Before beginning any trade plan, perform a quick self-evaluation:
  • Are you buying a stock for fundamental or technical reasons?
  • Which investing style do you prefer (e.g., growth or value, trend or countertrend)?
  • Determine your view of market sentiment: Is momentum generally tilted up or down?
Once you have your bearings, and you’ve identified a list of stocks or exchange traded funds (ETFs) based on your research analysis method—fundamental, technical or both—you’re ready to embark on the actual planning. Here are five key steps to help you create a smart trade plan:

Know your time horizon

How long do you plan to hold a stock? What purpose will it serve in your portfolio?

Your trade time frame depends on your trading strategy. Generally speaking, traders fit into one of three categories:
  • Single-session traders are very active and are looking to gain from small price variations over very short periods of time.
  • Swing traders target trades that can be completed in a few days to a few weeks.
  • Position traders seek larger gains and recognize that it often takes longer than a few weeks to achieve them.
Determine your entry strategy

Once you have a list of stocks and ETFs you’re considering, look for entry signals—for instance, divergences from trend lines and support levels—to help you place your trades. The signals you employ and the orders you use to make good on them hinge on your trading style and preferences.

Trading is risky. A good trade plan will establish ground rules for how much you are willing to risk on any single trade. Say, for example, you don’t want to risk losing more than 2–3% of your account on a single trade, you could consider exercising portion control, or sizing positions to fit your budget.

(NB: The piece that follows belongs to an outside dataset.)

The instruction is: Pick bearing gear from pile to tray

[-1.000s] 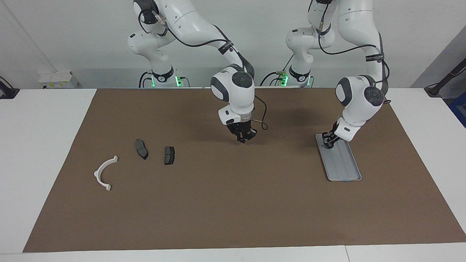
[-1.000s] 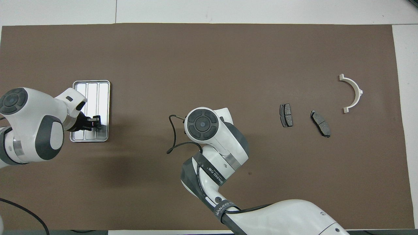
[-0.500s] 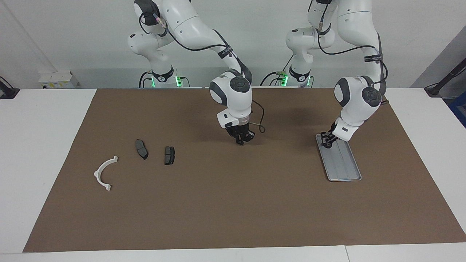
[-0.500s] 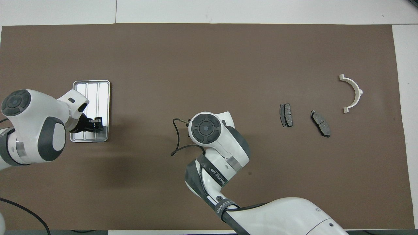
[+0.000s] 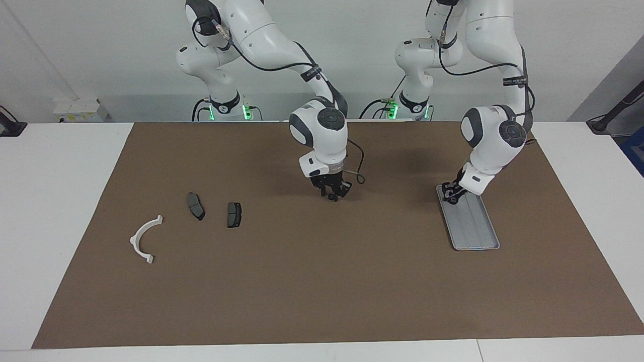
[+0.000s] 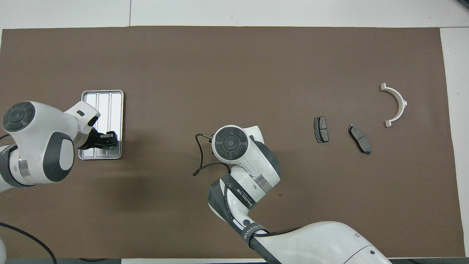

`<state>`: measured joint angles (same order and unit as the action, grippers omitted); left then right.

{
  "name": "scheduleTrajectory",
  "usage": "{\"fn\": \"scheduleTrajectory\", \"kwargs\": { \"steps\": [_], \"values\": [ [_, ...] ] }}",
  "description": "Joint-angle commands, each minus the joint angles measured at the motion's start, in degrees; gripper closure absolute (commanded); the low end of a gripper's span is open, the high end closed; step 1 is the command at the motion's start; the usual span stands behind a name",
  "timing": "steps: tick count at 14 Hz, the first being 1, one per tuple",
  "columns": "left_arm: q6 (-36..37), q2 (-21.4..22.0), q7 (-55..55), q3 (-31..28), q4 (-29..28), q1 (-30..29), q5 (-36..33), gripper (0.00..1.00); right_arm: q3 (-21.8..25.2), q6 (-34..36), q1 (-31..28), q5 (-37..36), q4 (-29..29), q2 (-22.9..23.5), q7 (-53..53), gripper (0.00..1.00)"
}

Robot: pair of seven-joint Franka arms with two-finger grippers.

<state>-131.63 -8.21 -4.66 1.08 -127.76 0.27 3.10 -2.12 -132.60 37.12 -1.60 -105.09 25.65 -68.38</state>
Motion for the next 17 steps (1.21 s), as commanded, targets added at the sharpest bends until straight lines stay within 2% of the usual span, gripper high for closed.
{"fn": "scheduleTrajectory", "kwargs": {
  "steps": [1,2,4,6,8,11,13,14,15,17],
  "values": [
    [0.5,1.4,-0.4,0.2,1.3,0.0,0.0,0.28,-0.2,3.8,-1.3,0.5,3.9,-1.2,1.0,0.09],
    [2.1,1.2,-0.8,0.2,3.2,0.0,0.0,0.27,-0.2,6.0,-2.7,0.6,5.8,-1.7,1.6,0.04],
    [7.1,1.0,-4.4,0.2,7.8,1.1,0.0,0.24,-0.2,9.1,-5.5,0.6,8.1,-3.5,5.9,0.02],
    [10.4,0.1,-11.6,0.2,11.2,5.7,-0.1,0.09,0.1,12.5,-9.9,0.5,8.4,-6.7,16.3,0.01],
    [10.6,-0.7,-21.9,0.2,13.3,11.2,-0.1,0.02,0.1,14.5,-15.3,0.5,8.4,-9.7,29.5,0.01],
    [9.8,-2.0,-38.1,0.2,16.6,19.7,0.0,0.00,0.2,17.7,-23.1,0.5,8.3,-13.7,49.6,0.01],
    [11.5,-4.1,-44.4,0.2,20.4,26.5,-0.1,0.00,0.4,21.7,-27.4,0.4,8.3,-16.8,61.1,0.01],
    [12.1,-6.4,-48.6,0.2,22.5,30.1,-0.1,0.00,0.4,23.7,-29.5,0.0,8.3,-18.7,65.5,0.01],
    [12.7,-10.4,-53.8,0.2,27.2,33.4,-0.4,0.00,0.4,25.9,-31.4,-0.1,8.3,-20.4,68.8,0.01],
    [12.4,-16.6,-58.6,0.1,32.9,38.0,-0.4,0.00,0.4,29.8,-34.3,-0.2,8.2,-23.3,71.5,0.01]
  ]
}}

Here’s a scenario: A trader with $150,000 in total capital is interested in a stock trading at $67 a share. This trader’s maximum budget per trade is $15,000, or 10% of the account. That means the maximum number of shares of this stock the trader can buy is 223 ($15,000 ÷ $67). Let’s say the trader’s risk per trade is 2%, meaning the trader wants to lose no more than $3,000 of his or her total $150,000 on the trade. Dividing that sum by 223 shares reveals how much the stock can drop per share ($13.45), establishing a stop price for limiting losses ($53.55). The trader may never have to use this stop order, but at least it’s in place if the trade moves the wrong way.

Review your trade performance

Are you making or losing money with your trades? And importantly, do you understand why?

First, examine your trading history by calculating your theoretical “trade expectancy”—your average gain (or loss) per trade. To do this, figure out the percentage of your trades that have been profitable vs. unprofitable. This is known as your win/loss ratio. Next, compute your average gain for profitable trades and average loss for unprofitable trades. Then, subtract you average loss from your average gain to get your trade expectancy.

A positive trade expectancy indicates that, overall, your trading was profitable. If your trade expectancy is negative, it’s probably time to review your exit criteria for trades.

The final step is to look at your individual trades and try to identify trends. Technical traders can review moving averages, for example, and see whether some were more profitable than others when used for setting stop orders (e.g., 20-day vs. 50-day).

Sticking to it

Even with a solid trade plan, emotions can knock you off course. This is particularly true when a trade has gone your way. Being on the winning side of a single trade is easy; it’s cultivating a continuum of winning trades that matters. Creating a trade plan is the first step in helping you think about the next trade.